Но в тот день обычно вспыльчивый молодой человек был спокоен, погружен в себя. Он откинулся на спинку стула. В правой руке между пальцами он покручивал сгоревшую спичку. Несколько дней назад он опять вернулся из дальней поездки и вскоре после этого, как обычно, поссорился со старшим братом. Это значит, что братья не так дружны, как вначале. Раньше они были не разлей вода. Старший склонялся к осторожности, младший был готов на многое.
– Можно присесть? – спросил Пит.
Дон Густаво поднял голову и внимательно посмотрел на него. На лице бандита не дрогнул ни один мускул. Он продолжал вертеть спичку между пальцами. Потом дон Густаво слегка наклонился вперед.
– Я плыл сюда вместе с твоей сестрой, – произнес Пит.
Он никогда бы не подумал, что молчание может быть таким неприятным. Он ведь не был великим оратором.
Дон Густаво по-прежнему ничего не говорил, лишь пренебрежительно взглянул на собеседника. Пит раздумывал. Он все еще не был уверен в том, что сможет подобраться к младшему Бруннеру. Разговор о сестре, очевидно, ничего не даст. Но, наверное, это был единственный шанс, и Пит не мог его упустить. Он наклонился немного вперед, упер локти в столешницу и нервно облизнул губы.
– Она… как бы это сказать… немного высокомерна.
Пренебрежение на лице Густава постепенно сменилось одобрением. Пит воспользовался возможностью и махнул Михелю Ренцу.
– Может, он тоже к нам присоединится?
Дон Густаво с безразличным видом пожал плечами. Спичка вновь быстро завертелась в его пальцах. Глаза искали какую-то точку в пространстве. На какой-то момент показалось, что его мысли где-то далеко отсюда, но Пит был уверен, что ум Густаво работал четко и ничто не ускользало от внимания.

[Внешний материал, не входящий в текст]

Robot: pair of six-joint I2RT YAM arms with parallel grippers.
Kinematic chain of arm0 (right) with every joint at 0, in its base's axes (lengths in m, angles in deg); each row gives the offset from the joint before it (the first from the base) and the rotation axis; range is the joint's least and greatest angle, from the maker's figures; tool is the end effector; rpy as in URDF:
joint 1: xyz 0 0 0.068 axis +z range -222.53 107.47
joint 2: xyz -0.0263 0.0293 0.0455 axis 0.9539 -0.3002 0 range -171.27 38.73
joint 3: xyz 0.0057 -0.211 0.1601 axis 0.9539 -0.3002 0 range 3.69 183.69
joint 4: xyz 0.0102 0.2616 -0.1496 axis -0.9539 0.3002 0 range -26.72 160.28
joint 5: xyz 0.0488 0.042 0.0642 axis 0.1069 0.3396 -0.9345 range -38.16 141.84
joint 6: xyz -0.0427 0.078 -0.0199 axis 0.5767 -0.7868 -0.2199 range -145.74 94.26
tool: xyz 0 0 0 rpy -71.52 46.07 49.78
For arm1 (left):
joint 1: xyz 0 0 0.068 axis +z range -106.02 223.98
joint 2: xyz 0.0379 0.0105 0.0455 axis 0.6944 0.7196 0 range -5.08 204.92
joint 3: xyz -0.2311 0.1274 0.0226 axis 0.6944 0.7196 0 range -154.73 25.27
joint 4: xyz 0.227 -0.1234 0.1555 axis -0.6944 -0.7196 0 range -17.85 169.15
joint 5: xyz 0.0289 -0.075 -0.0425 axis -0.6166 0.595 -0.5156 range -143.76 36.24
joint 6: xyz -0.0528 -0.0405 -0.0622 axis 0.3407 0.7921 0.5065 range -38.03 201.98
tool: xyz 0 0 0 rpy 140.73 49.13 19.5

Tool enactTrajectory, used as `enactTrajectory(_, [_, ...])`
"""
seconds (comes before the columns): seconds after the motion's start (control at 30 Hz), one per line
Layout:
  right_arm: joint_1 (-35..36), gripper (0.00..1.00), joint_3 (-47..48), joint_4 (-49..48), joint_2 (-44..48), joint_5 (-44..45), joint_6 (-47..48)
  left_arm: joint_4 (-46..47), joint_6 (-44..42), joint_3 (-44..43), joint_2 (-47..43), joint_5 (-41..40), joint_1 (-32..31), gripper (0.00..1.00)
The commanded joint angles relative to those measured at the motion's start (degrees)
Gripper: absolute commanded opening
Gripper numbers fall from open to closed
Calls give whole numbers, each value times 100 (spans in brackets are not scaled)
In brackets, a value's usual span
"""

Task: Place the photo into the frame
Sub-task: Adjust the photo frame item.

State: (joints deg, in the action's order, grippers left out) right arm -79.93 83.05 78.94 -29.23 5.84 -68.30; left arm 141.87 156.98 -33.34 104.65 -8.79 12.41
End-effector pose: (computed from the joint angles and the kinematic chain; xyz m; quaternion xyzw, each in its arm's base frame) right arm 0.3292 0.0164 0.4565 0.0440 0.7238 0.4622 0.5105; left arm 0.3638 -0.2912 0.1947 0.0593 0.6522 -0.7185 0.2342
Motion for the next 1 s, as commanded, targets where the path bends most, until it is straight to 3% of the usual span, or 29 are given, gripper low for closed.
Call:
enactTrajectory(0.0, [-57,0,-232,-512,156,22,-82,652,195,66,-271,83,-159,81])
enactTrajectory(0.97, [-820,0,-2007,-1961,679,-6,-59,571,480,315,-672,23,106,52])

– Вы хороший человек, – произнес он, надеясь, что легкую дрожь в своем голосе слышит только он сам. – Наверняка вы здесь лучший. Я не понимаю… – Пит откинулся на спинку стула, чтобы не было заметно, как дрожит его тело, – почему ваш брат другой.

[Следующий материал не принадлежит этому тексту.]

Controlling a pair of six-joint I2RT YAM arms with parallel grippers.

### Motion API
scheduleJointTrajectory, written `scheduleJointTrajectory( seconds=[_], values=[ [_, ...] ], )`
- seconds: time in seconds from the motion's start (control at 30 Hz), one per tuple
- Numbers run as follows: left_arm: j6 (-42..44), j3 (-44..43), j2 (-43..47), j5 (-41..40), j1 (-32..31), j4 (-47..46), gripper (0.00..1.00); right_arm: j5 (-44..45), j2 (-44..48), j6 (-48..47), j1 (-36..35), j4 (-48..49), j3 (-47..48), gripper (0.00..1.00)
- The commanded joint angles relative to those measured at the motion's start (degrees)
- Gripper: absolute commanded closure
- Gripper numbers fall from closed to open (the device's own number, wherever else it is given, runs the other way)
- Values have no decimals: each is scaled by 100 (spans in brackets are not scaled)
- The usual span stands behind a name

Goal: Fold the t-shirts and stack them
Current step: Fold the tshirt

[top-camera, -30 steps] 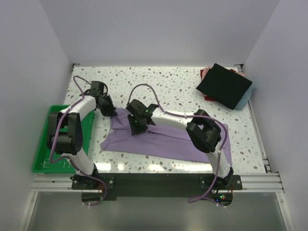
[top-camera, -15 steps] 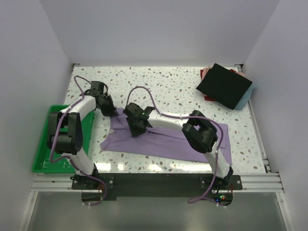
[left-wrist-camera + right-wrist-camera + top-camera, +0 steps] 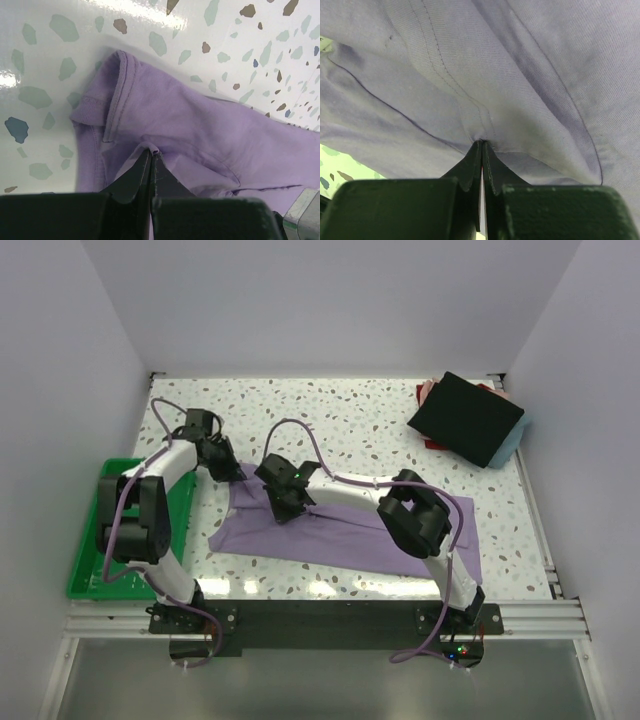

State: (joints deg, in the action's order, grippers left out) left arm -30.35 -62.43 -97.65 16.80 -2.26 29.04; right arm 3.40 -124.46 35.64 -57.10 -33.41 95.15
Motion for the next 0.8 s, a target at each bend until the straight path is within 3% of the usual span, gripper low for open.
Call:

Дон Густаво выхватил нож так быстро, что Пит даже не успел этого заметить. Не поднимая головы, он начал вырезать канавки на столе. Пит подумал, прежде чем продолжить.
– Вы заслуживаете большего, вы должны быть главарем… Равным своему брату, если не… Он стал слишком осторожным. Так считают многие из нас. Мы…

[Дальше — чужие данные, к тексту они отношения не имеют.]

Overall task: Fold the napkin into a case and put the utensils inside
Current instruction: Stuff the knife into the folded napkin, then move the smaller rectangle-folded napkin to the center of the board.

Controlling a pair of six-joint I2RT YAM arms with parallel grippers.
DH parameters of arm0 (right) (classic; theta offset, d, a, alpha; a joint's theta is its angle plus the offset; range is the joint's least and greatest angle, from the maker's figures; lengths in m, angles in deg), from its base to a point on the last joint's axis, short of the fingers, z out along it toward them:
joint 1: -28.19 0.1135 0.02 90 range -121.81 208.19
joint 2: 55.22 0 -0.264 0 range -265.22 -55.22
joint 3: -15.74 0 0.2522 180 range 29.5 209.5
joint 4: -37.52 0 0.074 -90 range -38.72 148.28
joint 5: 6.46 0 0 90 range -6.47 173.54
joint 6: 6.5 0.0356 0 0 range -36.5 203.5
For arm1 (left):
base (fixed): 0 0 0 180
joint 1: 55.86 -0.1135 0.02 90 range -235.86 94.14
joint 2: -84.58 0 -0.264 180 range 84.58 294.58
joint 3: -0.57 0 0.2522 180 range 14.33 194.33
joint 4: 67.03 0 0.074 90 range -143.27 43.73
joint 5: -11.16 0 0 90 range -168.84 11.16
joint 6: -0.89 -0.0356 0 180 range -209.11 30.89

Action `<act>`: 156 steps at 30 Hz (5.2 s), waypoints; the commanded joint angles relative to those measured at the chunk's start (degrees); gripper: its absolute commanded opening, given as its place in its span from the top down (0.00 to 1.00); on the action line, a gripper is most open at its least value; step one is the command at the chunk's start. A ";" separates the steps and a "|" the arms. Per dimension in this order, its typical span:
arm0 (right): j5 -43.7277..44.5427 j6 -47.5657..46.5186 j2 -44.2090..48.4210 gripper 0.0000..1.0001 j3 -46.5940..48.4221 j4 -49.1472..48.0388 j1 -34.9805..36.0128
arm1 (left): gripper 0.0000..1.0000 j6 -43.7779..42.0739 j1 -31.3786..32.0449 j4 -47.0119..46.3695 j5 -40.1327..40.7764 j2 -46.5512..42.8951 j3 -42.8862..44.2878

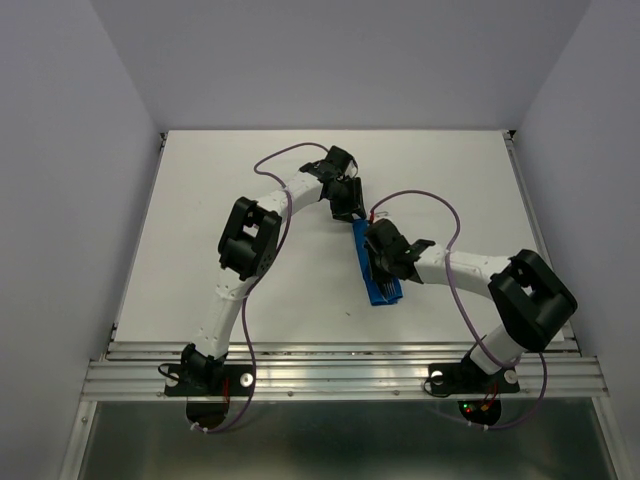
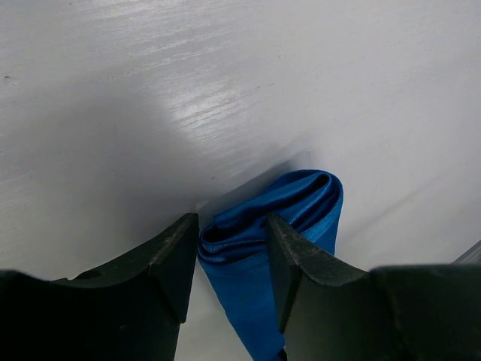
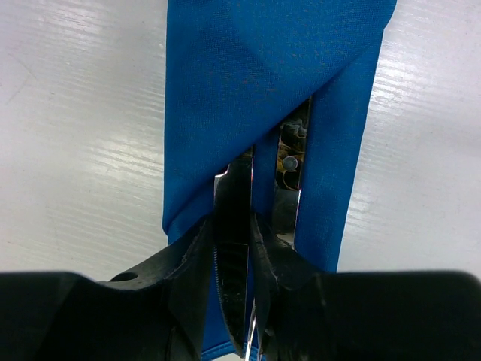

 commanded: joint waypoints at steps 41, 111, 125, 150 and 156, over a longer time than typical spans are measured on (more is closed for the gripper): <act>8.56 4.15 -4.90 0.83 6.50 -2.59 0.56 | 0.48 -1.03 1.13 3.47 0.23 -1.11 -3.07; 17.79 15.94 1.95 0.99 0.87 5.58 0.56 | 0.50 -1.55 -5.10 -0.40 11.21 -20.88 -30.06; 1.47 -1.63 9.86 0.66 2.38 3.56 0.56 | 0.48 -3.57 -9.50 1.97 14.29 -24.05 -27.07; -0.22 0.99 5.12 0.87 4.66 0.04 0.56 | 0.93 -3.22 -0.71 1.10 9.81 -26.34 -23.47; -6.90 -3.14 4.24 0.84 4.39 0.04 0.56 | 1.00 -4.01 -0.71 1.19 9.72 -18.16 -18.28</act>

Тут Пит захрипел. Дон Густаво, как зверь, одним прыжком бросился на него и приставил дрожащему человеку нож к горлу. Смертоносный металл неприятно царапал кожу. Пит ощутил во рту привкус крови, потому что от страха крепко прикусил язык. Густаво говорил еле слышно, но от этого его голос звучал еще более грозно:
– Одну вещь, только одну вещь я должен тебе сказать, Пит Штедефройнд.
«Он знает мою фамилию, – пронеслось в голове у Пита. – Откуда он знает мою фамилию?»
– Не смей говорить о доне Эдуардо. Мы братья, понял? Мы не разлей вода, и такая собака, как ты, не сможет нас рассорить.
Пит закашлялся. Его тело сковало смертельным страхом. Потом Густаво толкнул Пита назад и медленно побрел на прежнее место.
– Тебе жить надоело?
Михель закашлялся.
Пит покачал головой. Прошло несколько секунд, прежде чем он снова смог говорить. Он постарался изобразить на лице непринужденную улыбку.
– Не переживай, все идет по плану.
– По какому плану?
Михель беспомощно покачал головой. Пит не ответил. Да, все шло по плану. Глубоко в душе у дона Густаво он посеял зерно, которое вскоре должно прорасти.